2 ans après leur mariage, on diagnostique à Jimmy un cancer du pancréas. Leur monde s’écroule, évidement. Cela paraît si injuste, et le lecteur ressent très fort cette émotion-là, pour ce couple qui venait de goûter à nouveau au bonheur. La seconde partie, l' »Après », se focalise sur toutes les étapes qui ont suivi les résultats : les opérations, la recherche de traitements, les nombreux entretiens avec des éminents professeurs et médecins de tout le pays, les médicaments… J’ai trouvé cette seconde partie longue et beaucoup trop détaillée. Je comprends cependant où voulait en venir Joyce Maynard en énumérant toutes ces étapes : se rendre compte, après coup, du combat acharné qui était en train de s’opérer à ce moment-là. Mais vraiment, connaître le moindre médicament que Jim devait prendre, à quelle fréquence, les moments où il dormait, ce qu’il mangeait… ne m’a pas paru nécessaire pour son lectorat.
On peut évidement critiquer le besoin de Joyce Maynard de rendre public cette épreuve si personnelle, si intime, qu’elle a du affronter. Je pense profondément qu’elle a du passer par cette étape de l’écriture pour faire en partie son deuil et pour marquer à jamais son court mariage avec Jim. Ce récit m’a permis de voir Joyce Maynard, l’une de mes auteures préférées, sous un autre jour. Elle y dévoile son rôle de femme, de maman, d’épouse, avant celui d’auteure. Ce livre traduit aussi, ne l’oublions pas, de sa volonté de rendre un hommage à l’homme qu’elle a aimé et accompagné. Ce fut un véritable partenaire, chose qu’elle n’avait jamais connu avant lui.
Raconter ce qui arrivait était devenu pour moi la façon de donner un sens à ma vie. (p.266)
Malgré les bémols évoqués, cela reste une lecture qui me marquera un bon moment. C’est un livre comme il en existe peu, finalement. Les auteurs que l’on apprécie nous paraissent parfois tellement inaccessibles.
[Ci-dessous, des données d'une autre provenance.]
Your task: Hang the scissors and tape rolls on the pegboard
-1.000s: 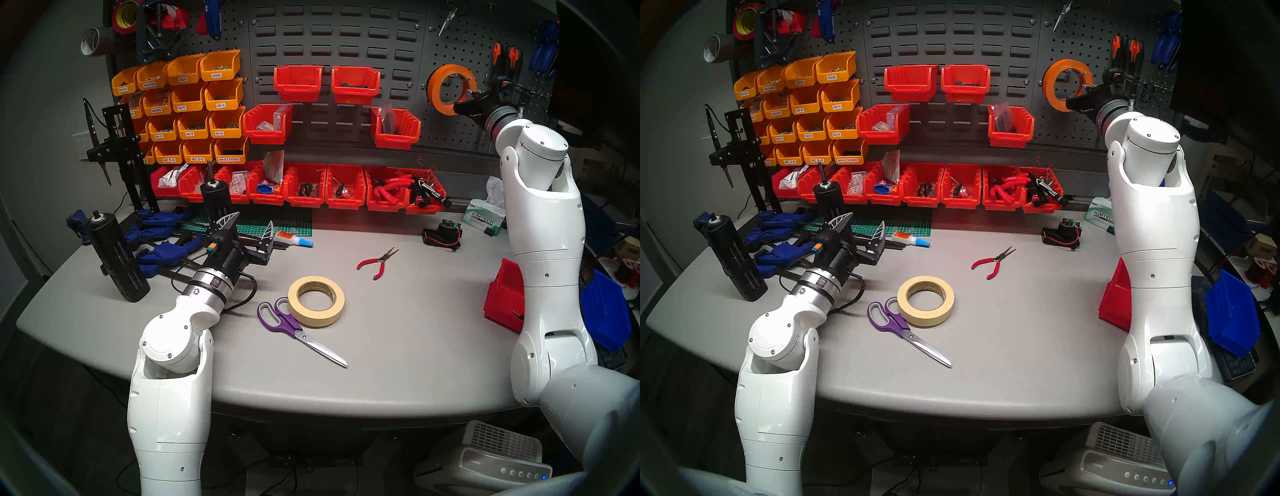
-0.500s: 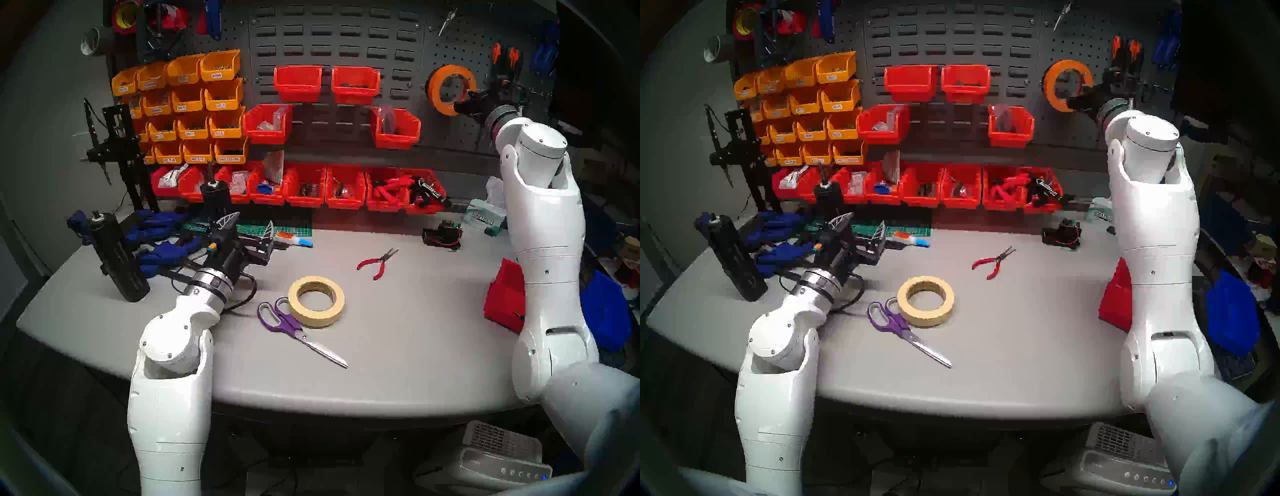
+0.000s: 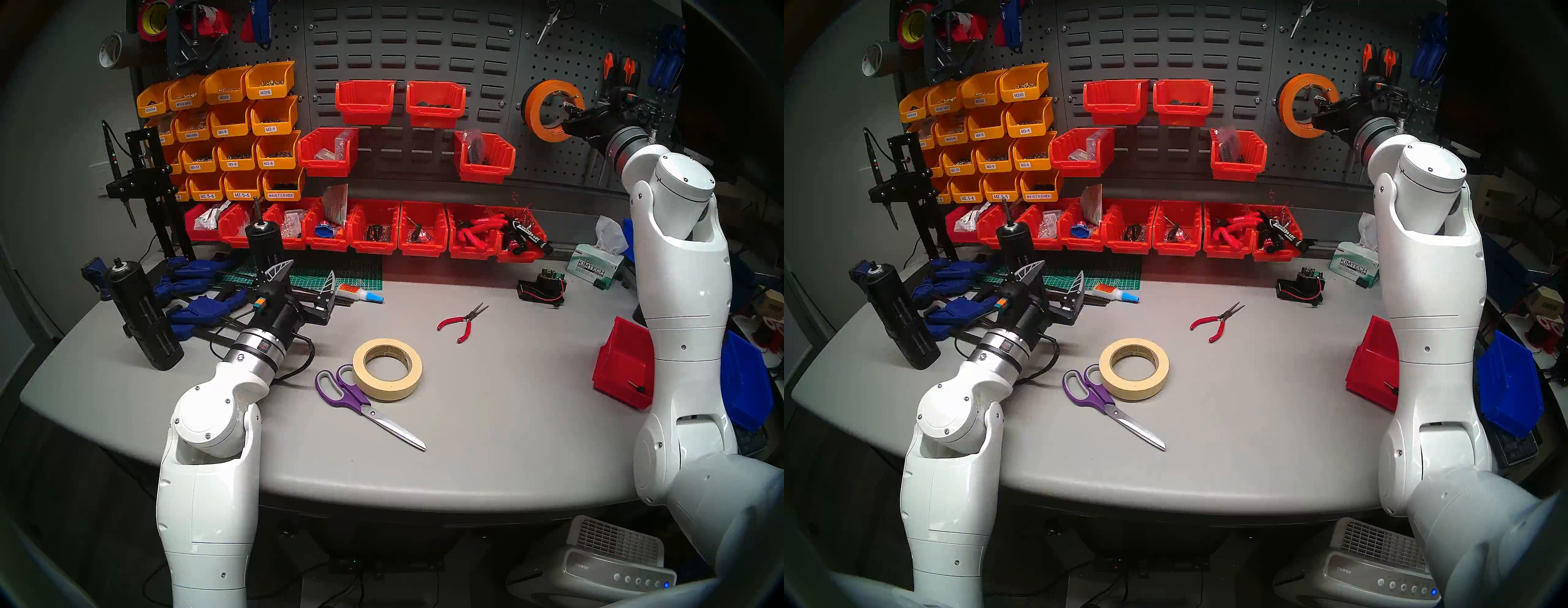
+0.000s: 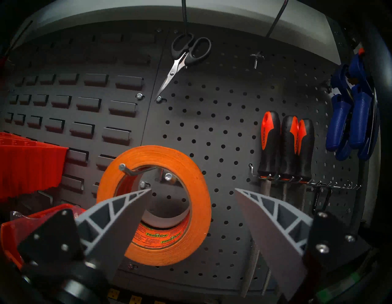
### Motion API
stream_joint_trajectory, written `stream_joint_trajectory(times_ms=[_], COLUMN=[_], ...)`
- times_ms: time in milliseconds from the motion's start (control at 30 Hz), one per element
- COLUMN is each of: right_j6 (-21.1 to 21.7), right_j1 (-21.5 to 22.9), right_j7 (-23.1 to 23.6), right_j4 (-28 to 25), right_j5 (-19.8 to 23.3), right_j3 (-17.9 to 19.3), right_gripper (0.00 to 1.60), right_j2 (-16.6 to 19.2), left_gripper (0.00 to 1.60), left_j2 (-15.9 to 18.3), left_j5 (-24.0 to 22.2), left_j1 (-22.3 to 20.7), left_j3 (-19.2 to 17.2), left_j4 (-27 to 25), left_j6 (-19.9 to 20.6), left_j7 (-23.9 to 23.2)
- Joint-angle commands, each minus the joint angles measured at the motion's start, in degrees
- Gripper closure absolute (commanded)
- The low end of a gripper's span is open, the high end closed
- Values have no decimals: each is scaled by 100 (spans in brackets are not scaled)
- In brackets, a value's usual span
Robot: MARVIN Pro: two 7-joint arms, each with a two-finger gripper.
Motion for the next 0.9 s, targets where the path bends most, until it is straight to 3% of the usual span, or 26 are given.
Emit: stream_joint_trajectory(times_ms=[0,433,600,700,867], right_j6=[91,234,346,442,705], right_j1=[-452,-1591,-2208,-2357,-2802], right_j7=[370,1033,1656,1977,2488], right_j4=[-666,-1644,-2120,-2237,-2627], right_j5=[183,545,875,1001,1170], right_j3=[364,1329,1769,1940,2308], right_gripper=[22,20,21,23,34], right_j2=[357,585,593,543,519], left_gripper=[0,0,0,0,0], left_j2=[0,0,0,0,1], left_j5=[0,0,0,0,0], left_j1=[-2,-2,-3,-3,-3], left_j3=[2,2,2,2,2], left_j4=[-1,-3,-4,-4,-4], left_j6=[-29,-22,-16,-15,-13], left_j7=[1,0,0,0,0])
Ils passent leur temps à inventer des histoires, pour nous faire voyager, nous changer les idées le temps de quelques centaines de pages. Lorsqu’ils décident de se dévoiler à ce point, ce qui revient à une mise à nu, quelque chose s’opère entre eux et leur public. C’est ce qu’il se passe avec ce bouquin. Et en tant que grande fan de Joyce Maynard, je suis sincèrement heureuse d’avoir pu profiter de ce cadeau qu’elle nous fait à toutes et tous.
Il n’empêche, les familles ayant connu une situation similaire se retrouveront peut-être mal à l’aise avec une telle lecture. Ou au contraire, ce sera l’occasion pour elles de se retrouver à travers les mots de cette épouse comme toutes les autres, qui est en train de perdre son mari. C’est un bouquin qui donne malgré tout l’envie de profiter de la vie et de chaque moment avec nos proches.
Joyce Maynard, « Un jour, tu raconteras cette histoire », Éditions Philippe Rey, 2017, 428 pages
Merci aux éditions Philippe Rey et à Anne et Arnaud de me permettre de découvrir les mots de Joyce Maynard en avant-première!